Ludwig-Holger Pfahls, 62, immediately announced after his release that he was dropping a planned appeal of his corruption conviction which had capped a high-profile trial during which former German Chancellor Helmut Kohl testified.
At the trial, Pfahls admitted failing to pay tax when he accepted a bribe of around EUR 2 million linked to a 1991 sale of armoured vehicles to Saudi Arabia. Bribery charges were dropped when former German leaders said the sale had needed no inducement.
Pfahls headed Germany's BND intelligence agency from 1985 to 1987 and was a German deputy defence minister from 1987 to 1992.

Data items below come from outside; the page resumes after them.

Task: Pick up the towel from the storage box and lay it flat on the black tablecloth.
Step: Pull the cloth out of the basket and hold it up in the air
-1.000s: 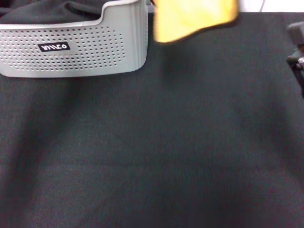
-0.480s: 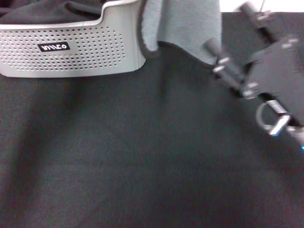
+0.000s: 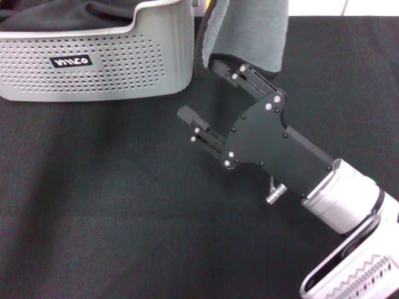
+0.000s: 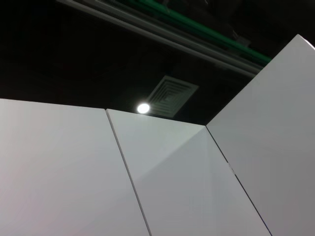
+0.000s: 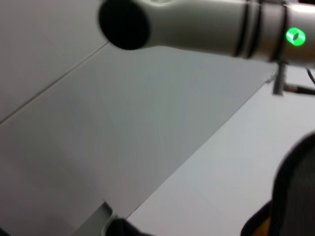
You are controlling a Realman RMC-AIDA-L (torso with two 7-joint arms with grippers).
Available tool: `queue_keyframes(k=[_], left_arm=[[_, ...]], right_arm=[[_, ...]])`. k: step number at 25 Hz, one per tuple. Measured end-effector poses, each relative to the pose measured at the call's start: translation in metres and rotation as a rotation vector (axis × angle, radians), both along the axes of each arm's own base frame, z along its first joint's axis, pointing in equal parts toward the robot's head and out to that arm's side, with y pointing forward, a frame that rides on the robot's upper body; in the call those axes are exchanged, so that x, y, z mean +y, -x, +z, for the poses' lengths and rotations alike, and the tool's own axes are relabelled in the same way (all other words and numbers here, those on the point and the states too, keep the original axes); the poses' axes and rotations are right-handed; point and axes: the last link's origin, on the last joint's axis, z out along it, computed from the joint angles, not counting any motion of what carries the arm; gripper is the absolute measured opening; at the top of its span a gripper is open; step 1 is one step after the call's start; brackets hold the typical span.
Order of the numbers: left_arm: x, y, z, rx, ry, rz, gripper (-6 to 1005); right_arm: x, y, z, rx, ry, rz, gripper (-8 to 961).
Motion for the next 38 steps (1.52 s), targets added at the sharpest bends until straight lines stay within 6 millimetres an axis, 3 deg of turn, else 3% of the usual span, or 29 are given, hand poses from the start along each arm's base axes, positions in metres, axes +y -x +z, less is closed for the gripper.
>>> queue_keyframes(k=[9, 20, 38], left_arm=[[0.0, 0.002, 0.0, -0.003, 0.005, 0.009, 43], [0.002, 0.005, -0.001, -0.005, 0.01, 0.019, 43], [0.0, 0.004, -0.002, -0.003, 0.012, 0.013, 42]], right_arm=[[-0.021, 0.009, 0.009, 0.078, -0.114, 0.057, 573], [-0.033, 0.012, 0.023, 0.169, -0.17, 0.081, 553], [-0.017, 0.007, 0.028, 0.177, -0.197, 0.018, 543]])
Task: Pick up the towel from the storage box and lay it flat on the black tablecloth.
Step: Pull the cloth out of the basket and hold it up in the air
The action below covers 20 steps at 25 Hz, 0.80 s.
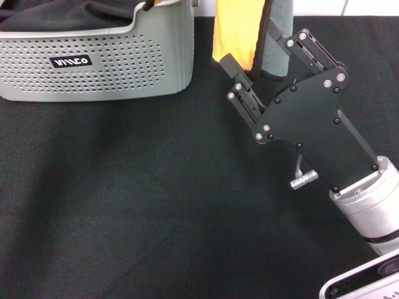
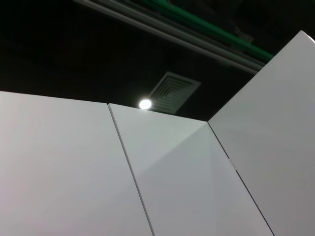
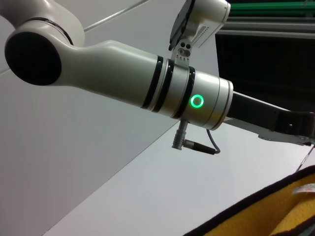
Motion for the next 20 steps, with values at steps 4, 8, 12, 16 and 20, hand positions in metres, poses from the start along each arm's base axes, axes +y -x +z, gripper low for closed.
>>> queue_keyframes(k=[4, 8, 12, 16, 20], left_arm=[[-0.0001, -0.0002, 0.0001, 0.0, 0.0, -0.001, 42], [-0.0001, 0.0, 0.0003, 0.0, -0.001, -0.001, 42], [-0.0001, 0.0, 0.0006, 0.0, -0.002, -0.001, 42], [-0.0001, 0.0001, 0.0006, 0.0, -0.002, -0.002, 42], [-0.0001, 0.0001, 0.0003, 0.0, -0.001, -0.002, 41]], right_arm=[[-0.0004, -0.0002, -0.0003, 0.0, 0.003, -0.001, 527], [-0.0023, -0.002, -0.0009, -0.001, 0.006, -0.006, 500], [-0.0031, -0.0029, -0.0011, 0.005, 0.017, -0.011, 456], [-0.0021, -0.0041, -0.0007, 0.019, 0.039, -0.018, 373], [-0.0007, -0.0057, -0.0004, 0.024, 0.05, -0.023, 309]])
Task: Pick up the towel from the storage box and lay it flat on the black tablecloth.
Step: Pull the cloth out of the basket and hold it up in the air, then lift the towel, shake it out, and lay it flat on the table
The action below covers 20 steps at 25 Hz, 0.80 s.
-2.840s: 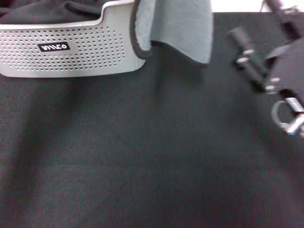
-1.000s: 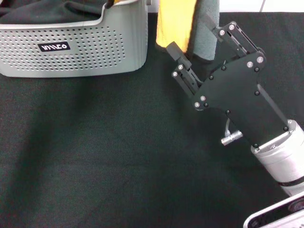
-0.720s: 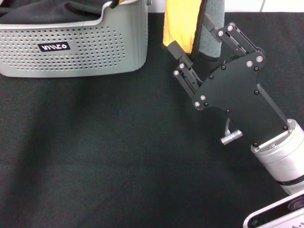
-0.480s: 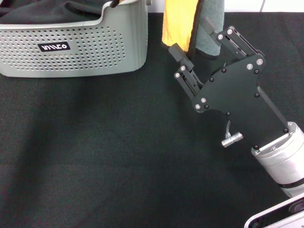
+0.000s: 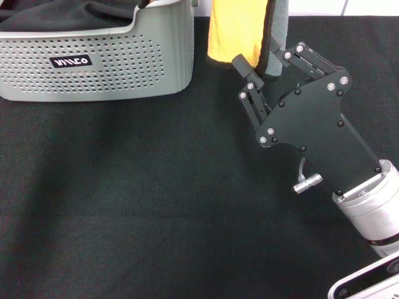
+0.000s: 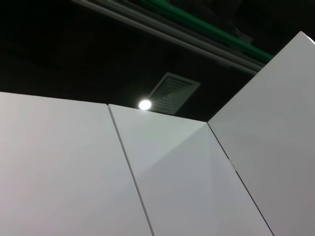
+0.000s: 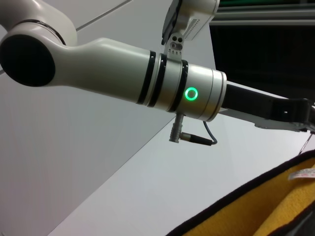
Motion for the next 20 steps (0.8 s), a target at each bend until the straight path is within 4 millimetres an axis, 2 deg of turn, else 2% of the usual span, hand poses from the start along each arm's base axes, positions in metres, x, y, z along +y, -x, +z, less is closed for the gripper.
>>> queue_keyframes(k=[10, 15, 20], left_arm=[[0.0, 0.003, 0.0, 0.0, 0.0, 0.008, 41], [-0.001, 0.005, -0.002, 0.005, 0.002, 0.012, 41], [-0.001, 0.016, -0.003, 0.014, 0.001, 0.043, 41]], right_arm=[[0.0, -0.004, -0.001, 0.0, 0.015, -0.011, 304], [0.007, -0.011, 0.004, 0.041, 0.07, -0.023, 291], [0.012, -0.023, 0.014, 0.162, 0.222, -0.025, 92]])
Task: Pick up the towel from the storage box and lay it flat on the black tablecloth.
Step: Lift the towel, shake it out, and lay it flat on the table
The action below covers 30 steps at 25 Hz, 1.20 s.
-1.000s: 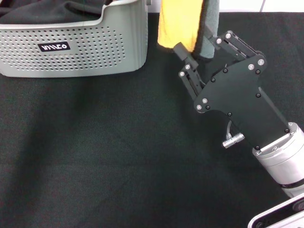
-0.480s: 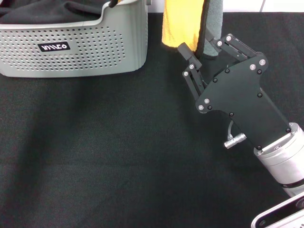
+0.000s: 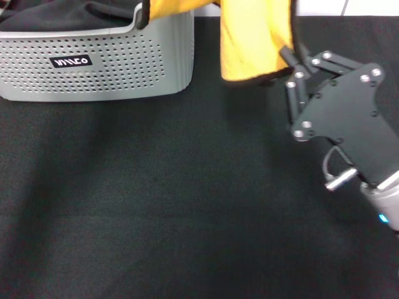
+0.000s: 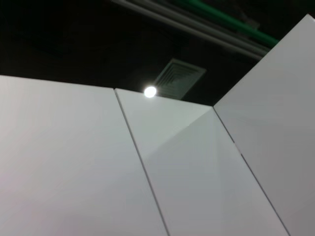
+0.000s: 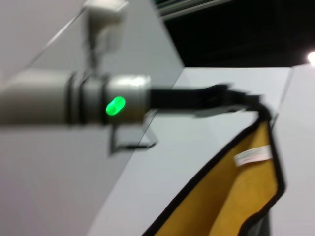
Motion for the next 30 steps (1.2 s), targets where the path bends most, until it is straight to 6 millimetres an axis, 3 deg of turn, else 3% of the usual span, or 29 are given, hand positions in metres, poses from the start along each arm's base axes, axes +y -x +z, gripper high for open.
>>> queue_keyframes(k=[6, 11, 17, 22, 30], left_arm=[[-0.006, 0.02, -0.004, 0.0, 0.035, 0.039, 40], [-0.013, 0.039, -0.009, 0.027, 0.153, 0.078, 40], [-0.015, 0.074, 0.011, 0.059, 0.449, 0.071, 40], [-0.021, 0.104, 0.041, 0.109, 0.636, -0.009, 42], [-0.039, 0.148, 0.067, 0.263, 0.893, -0.076, 44]], right_arm=[[0.0, -0.019, 0.018, 0.151, 0.257, 0.058, 7], [0.002, -0.034, 0.035, 0.238, 0.444, 0.084, 7], [0.005, -0.048, 0.064, 0.349, 0.65, 0.124, 7], [0.007, -0.062, 0.085, 0.366, 0.799, 0.108, 8], [0.003, -0.066, 0.095, 0.374, 0.979, 0.123, 8]])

From 1992, he worked for DaimlerChrysler as a senior executive in Brussels and in Singapore. While in Asia he vanished and was on the run for five years, apparently under various false identities.
Germany put the man who had knowledge of some of its most sensitive secrets on the international most-wanted criminal list and he was finally tracked down and arrested last summer in Paris.
The charges centred on a sale of 36 Fuchs armoured reconnaissance vehicles (ARVs) to Saudi Arabia at a time of fears of chemical attack by Iraqi dictator Saddam Hussein. Crew in the wheeled vehicles can safely collect samples of nuclear, biological and chemical poisons.